Dizziness can range from fleeting faintness to a severe balance disorder that makes normal functioning impossible. Among adults over 60, about 20 percent have had a dizziness episode that affected their usual activities.

Dizziness may feel like:

  • Lightheadedness, as though you might pass out
  • Unsteadiness or a loss of balance
    A false sense that you or your surroundings are spinning or moving (vertigo)
  • Floating, swimming or heavy-headedness
  • Dizziness is often temporary and goes away without treatment. As you talk with your doctor about your condition, try to describe your specific symptoms, how the dizziness makes you feel as it is coming on and after it has passed, what triggers it, and how long it lasts. This will help your doctor diagnose the cause and treat it.


The causes of dizziness are as varied as its symptoms. It can result from something as simple as motion sickness — the queasy feeling that you get on hairpin roads and roller coasters. Or it can be caused by an inner ear disturbance, infection, reduced blood flow due to blocked arteries or heart disease, medication side effects, anxiety, or another condition. Sometimes a cause can’t be identified.

Dizziness, particularly vertigo, occurring by itself, without any other symptoms, is generally unlikely to be a sign of a stroke.

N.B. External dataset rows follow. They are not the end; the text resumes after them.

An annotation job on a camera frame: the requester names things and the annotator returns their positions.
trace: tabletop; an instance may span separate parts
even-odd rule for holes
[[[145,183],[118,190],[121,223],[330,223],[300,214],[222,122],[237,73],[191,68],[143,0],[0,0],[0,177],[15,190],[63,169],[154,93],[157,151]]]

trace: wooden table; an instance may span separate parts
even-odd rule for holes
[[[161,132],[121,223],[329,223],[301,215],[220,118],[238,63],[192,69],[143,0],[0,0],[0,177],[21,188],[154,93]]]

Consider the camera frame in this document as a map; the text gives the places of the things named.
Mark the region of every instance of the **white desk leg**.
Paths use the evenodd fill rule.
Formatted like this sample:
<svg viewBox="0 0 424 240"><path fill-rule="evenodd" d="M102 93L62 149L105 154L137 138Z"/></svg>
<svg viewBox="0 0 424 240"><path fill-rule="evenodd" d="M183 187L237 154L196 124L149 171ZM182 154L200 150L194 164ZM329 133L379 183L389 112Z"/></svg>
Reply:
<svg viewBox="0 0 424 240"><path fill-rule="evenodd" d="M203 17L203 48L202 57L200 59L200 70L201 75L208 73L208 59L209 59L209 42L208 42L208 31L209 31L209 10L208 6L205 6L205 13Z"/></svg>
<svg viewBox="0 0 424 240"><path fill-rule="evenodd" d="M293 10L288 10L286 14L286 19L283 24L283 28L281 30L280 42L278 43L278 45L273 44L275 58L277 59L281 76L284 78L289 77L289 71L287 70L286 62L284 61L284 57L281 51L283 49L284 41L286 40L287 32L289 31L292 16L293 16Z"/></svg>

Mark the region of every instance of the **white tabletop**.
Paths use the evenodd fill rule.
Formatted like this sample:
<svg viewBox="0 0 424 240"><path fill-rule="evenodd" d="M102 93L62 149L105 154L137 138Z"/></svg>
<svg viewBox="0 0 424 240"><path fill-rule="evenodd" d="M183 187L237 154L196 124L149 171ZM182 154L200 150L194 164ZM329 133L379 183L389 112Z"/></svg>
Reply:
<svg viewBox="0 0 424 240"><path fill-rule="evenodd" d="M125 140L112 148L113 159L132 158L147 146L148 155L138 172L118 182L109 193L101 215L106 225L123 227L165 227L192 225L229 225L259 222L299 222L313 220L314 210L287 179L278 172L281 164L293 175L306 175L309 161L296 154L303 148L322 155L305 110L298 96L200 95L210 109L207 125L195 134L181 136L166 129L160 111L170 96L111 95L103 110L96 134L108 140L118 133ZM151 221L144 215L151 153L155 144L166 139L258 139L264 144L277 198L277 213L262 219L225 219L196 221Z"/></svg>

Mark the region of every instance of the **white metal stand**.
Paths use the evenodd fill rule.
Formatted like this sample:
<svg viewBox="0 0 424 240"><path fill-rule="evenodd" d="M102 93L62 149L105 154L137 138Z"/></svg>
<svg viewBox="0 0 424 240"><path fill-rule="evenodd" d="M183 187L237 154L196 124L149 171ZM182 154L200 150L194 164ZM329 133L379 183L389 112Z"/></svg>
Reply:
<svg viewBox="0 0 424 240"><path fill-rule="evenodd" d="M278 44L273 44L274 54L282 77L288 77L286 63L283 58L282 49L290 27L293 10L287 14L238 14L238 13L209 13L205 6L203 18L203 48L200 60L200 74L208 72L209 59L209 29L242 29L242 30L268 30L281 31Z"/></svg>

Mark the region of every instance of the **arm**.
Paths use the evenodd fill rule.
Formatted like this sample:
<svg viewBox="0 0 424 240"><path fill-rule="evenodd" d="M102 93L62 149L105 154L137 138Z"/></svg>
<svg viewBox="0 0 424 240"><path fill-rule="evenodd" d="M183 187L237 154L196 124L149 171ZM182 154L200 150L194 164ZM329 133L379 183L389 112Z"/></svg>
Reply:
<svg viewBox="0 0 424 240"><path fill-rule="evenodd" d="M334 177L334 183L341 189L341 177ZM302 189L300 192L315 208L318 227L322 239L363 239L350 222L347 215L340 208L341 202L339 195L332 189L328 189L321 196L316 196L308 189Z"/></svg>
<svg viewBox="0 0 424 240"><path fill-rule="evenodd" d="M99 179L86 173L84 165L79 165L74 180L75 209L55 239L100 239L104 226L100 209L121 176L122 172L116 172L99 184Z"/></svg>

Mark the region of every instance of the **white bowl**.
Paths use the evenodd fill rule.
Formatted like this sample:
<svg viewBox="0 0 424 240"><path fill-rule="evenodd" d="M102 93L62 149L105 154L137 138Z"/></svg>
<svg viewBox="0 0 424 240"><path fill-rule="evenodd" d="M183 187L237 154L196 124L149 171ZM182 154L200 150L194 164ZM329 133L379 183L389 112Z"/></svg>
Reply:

Some causes of dizziness include:

Inner ear problems

Many cases of dizziness are caused by problems that affect the balance mechanism in your inner ear. Examples include:

  • Benign paroxysmal positional vertigo (BPPV)
  • Ear infection (middle ear)
  • Meniere’s disease
  • Migraine

Reduced blood flow

Dizziness can be caused if your brain doesn’t receive enough blood. This can occur for a variety of reasons, including:

  • Dehydration
  • Heart arrhythmias
  • Orthostatic hypotension (postural hypotension)
  • Stroke
  • Transient ischemic attack (TIA)

Certain medications

Some types of drugs cause dizziness, including some varieties of:

  • Antidepressants
  • Anti-seizure drugs
  • Drugs to control high blood pressure
  • Sedatives
  • Tranquilizers

Other causes of dizziness

  • Anemia
  • Concussion
  • Generalized anxiety disorder
  • Hypoglycemia
  • Motion sickness: First aid
  • Panic attacks and panic disorder

When to See a Doctor

Call 911 or emergency medical assistance

Dizziness can be a symptom of a serious medical problem, such as a heart attack or a stroke. Call 911 or have someone drive you to the emergency department if your dizziness is associated with:

  • A new, different or severe headache
  • Falling or trouble walking
  • Chest pain or an irregular heart rate
  • Shortness of breath
  • Facial weakness or numbness
  • A sudden change in speech, vision or hearing
  • A head injury
  • A high fever
  • A very stiff neck
  • Ongoing vomiting
  • Leg or arm weakness
  • Loss of consciousness
  • Seizures

Schedule a doctor’s visit
Call your doctor if your dizziness is recurrent, sudden and severe, or long lasting.

In the meantime, these self-care tips may help:

  • Move slowly. When you stand up from lying down, move slowly. Many people experience dizziness if they stand up too quickly.
  • Drink plenty of fluids. Staying well-hydrated can help prevent or relieve several types of dizziness.
  • Avoid caffeine and tobacco. By restricting blood flow, these substances can make symptoms worse.